[RECORDS]:

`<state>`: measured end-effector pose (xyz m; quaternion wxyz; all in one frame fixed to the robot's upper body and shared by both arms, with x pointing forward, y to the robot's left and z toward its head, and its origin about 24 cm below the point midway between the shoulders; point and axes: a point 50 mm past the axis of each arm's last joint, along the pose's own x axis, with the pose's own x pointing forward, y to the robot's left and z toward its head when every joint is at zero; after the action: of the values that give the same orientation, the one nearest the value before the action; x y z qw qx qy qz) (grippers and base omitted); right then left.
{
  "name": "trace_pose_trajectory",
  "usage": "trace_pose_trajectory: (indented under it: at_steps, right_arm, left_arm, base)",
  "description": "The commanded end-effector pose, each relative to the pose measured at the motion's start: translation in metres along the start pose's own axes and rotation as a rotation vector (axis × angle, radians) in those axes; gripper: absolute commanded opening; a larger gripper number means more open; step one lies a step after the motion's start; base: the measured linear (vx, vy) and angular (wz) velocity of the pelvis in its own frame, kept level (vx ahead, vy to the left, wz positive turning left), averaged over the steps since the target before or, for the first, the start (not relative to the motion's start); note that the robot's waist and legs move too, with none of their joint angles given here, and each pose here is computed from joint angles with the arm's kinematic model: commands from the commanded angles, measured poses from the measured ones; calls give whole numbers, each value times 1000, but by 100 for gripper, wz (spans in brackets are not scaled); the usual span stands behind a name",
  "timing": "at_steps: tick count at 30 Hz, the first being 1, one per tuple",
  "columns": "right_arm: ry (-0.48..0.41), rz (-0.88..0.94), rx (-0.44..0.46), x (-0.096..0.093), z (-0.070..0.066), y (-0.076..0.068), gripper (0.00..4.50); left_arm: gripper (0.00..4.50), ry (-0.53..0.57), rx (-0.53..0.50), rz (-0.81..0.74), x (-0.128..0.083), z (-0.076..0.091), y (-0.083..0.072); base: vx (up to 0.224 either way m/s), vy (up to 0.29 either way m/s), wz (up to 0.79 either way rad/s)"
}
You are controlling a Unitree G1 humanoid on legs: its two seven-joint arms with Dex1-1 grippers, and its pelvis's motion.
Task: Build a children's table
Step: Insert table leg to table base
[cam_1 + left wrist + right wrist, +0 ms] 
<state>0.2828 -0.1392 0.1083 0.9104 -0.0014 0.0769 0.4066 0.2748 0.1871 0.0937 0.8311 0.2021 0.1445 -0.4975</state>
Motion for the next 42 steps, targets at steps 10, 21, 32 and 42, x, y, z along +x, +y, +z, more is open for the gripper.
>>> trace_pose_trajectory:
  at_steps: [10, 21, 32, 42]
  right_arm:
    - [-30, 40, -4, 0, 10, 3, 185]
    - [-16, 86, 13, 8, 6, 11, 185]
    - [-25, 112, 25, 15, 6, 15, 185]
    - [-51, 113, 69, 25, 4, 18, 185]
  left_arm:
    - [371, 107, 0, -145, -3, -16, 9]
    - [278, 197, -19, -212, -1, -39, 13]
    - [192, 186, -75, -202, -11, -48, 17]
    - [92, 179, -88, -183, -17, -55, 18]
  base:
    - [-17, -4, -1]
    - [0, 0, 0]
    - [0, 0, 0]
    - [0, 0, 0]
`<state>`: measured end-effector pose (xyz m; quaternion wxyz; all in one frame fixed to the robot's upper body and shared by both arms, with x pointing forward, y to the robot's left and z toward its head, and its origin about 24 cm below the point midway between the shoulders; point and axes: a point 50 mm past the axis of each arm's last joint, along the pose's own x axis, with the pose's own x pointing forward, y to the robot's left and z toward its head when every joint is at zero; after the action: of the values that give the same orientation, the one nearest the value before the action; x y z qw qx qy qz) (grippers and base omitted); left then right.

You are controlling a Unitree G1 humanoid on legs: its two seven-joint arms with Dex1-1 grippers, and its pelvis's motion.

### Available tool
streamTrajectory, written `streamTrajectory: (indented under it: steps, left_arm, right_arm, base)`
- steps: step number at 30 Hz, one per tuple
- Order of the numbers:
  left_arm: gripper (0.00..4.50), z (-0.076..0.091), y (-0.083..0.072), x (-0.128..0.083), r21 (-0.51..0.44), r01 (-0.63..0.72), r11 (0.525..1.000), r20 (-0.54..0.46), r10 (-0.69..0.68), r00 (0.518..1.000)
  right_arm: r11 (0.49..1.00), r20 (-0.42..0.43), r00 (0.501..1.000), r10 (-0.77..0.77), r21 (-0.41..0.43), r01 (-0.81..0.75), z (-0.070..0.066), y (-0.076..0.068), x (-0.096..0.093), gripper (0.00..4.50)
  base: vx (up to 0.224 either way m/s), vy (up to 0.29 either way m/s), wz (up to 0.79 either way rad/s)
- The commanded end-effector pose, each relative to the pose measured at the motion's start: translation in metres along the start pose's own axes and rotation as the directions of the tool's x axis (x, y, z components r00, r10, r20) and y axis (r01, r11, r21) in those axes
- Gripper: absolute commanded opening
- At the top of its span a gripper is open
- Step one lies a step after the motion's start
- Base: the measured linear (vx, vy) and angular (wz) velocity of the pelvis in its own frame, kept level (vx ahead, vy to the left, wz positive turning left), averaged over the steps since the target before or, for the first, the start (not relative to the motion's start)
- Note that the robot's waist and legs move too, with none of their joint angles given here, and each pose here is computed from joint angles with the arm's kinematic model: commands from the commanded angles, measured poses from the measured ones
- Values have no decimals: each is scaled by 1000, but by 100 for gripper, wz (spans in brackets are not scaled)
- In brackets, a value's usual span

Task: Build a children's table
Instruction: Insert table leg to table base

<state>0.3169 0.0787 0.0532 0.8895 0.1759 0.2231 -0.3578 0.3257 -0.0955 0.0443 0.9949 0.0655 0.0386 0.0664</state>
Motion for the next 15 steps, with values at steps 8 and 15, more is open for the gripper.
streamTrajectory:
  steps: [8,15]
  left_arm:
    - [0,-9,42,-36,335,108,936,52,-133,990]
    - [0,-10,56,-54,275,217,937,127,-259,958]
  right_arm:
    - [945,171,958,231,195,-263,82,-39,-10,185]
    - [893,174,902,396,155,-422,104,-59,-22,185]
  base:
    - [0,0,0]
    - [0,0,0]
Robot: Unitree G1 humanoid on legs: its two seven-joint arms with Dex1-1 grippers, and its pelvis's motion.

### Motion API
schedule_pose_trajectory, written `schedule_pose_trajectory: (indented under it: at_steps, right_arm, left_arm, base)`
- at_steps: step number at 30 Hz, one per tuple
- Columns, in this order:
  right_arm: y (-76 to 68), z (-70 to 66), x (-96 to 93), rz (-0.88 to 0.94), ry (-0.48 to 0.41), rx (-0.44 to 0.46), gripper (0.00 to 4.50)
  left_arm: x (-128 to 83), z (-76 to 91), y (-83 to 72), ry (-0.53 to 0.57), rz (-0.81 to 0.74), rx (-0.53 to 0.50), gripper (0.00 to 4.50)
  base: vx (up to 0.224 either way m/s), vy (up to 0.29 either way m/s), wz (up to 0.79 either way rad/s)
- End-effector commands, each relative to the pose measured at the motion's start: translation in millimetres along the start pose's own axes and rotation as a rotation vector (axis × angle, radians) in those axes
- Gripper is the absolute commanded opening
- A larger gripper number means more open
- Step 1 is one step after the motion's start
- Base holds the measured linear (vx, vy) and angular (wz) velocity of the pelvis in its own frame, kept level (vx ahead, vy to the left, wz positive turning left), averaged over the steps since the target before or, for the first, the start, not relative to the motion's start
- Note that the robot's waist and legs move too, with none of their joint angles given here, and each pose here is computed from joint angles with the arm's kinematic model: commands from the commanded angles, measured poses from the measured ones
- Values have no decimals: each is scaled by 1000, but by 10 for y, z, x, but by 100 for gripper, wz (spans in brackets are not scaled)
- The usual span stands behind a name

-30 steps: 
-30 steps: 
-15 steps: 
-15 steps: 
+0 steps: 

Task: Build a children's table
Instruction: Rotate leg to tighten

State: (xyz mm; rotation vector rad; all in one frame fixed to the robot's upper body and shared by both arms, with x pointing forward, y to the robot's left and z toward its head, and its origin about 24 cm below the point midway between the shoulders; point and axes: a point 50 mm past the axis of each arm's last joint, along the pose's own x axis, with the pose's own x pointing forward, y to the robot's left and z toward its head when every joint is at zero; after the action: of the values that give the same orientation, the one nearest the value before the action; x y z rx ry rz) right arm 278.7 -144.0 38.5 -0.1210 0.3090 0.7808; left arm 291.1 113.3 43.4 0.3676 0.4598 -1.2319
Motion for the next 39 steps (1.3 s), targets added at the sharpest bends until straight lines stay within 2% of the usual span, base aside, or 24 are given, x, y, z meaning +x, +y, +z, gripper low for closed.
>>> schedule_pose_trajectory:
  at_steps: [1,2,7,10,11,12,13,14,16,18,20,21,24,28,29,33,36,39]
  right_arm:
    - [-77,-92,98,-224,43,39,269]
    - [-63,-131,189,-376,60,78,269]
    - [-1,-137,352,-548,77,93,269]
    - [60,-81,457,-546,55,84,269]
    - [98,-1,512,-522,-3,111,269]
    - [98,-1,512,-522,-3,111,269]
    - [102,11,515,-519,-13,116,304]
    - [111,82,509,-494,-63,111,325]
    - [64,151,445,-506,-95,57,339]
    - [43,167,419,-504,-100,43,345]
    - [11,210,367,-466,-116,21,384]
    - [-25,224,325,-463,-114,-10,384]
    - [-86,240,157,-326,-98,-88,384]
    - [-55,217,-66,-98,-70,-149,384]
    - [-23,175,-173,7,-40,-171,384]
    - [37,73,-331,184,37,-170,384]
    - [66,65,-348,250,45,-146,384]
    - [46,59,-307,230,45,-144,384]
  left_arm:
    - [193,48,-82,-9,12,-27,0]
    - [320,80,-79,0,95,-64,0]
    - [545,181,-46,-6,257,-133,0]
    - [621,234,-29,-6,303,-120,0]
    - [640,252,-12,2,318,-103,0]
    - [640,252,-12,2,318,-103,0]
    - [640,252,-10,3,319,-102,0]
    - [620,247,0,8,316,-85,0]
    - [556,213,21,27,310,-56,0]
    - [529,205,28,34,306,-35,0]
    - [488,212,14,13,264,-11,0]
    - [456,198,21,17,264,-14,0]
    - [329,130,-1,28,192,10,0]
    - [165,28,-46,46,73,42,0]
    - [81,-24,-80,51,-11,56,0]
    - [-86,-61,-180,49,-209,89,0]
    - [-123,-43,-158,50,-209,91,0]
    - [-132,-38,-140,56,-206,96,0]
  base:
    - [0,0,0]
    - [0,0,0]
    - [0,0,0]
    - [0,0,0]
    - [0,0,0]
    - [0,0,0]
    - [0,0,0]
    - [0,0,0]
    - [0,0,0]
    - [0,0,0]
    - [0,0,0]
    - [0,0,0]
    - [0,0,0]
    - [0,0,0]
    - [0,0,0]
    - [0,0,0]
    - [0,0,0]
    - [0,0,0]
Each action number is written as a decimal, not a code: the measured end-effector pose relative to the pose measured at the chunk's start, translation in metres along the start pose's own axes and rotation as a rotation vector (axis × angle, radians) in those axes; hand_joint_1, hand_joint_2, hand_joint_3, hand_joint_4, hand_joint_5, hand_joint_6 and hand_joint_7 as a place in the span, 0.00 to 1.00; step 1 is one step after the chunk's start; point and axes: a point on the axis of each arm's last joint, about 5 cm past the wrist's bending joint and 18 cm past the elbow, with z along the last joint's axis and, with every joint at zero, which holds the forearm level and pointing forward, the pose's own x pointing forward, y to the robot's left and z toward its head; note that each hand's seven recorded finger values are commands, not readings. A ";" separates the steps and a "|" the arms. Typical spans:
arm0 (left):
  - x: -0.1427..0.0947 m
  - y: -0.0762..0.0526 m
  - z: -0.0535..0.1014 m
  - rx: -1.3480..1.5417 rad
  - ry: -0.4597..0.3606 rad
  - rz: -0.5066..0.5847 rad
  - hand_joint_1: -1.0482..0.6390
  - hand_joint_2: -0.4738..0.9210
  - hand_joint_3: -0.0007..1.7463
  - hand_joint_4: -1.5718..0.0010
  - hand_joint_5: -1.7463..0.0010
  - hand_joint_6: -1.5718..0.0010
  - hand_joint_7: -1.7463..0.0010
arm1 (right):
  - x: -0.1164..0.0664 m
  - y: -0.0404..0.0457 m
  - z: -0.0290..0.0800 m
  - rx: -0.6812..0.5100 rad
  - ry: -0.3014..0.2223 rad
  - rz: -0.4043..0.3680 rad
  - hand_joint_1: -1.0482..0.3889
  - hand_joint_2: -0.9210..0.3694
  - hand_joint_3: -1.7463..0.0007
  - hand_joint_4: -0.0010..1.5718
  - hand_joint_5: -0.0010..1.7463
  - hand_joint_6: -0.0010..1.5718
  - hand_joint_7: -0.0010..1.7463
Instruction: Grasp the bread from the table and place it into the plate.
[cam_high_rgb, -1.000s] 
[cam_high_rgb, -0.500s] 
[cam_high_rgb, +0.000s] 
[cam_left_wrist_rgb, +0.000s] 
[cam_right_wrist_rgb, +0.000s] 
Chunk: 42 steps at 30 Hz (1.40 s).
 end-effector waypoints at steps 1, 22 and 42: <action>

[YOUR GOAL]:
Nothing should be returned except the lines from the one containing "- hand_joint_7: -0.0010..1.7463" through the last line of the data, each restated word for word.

[YOUR SOLUTION]:
  - hand_joint_7: -0.0010..1.7463
Instruction: Grasp the bread from the table and place it into the plate.
[cam_high_rgb, -1.000s] 
[cam_high_rgb, -0.500s] 
[cam_high_rgb, +0.000s] 
[cam_left_wrist_rgb, +0.000s] 
[cam_right_wrist_rgb, +0.000s] 
Chunk: 42 steps at 30 Hz (1.40 s).
 end-effector waypoints at steps 1, 22 and 42: <action>

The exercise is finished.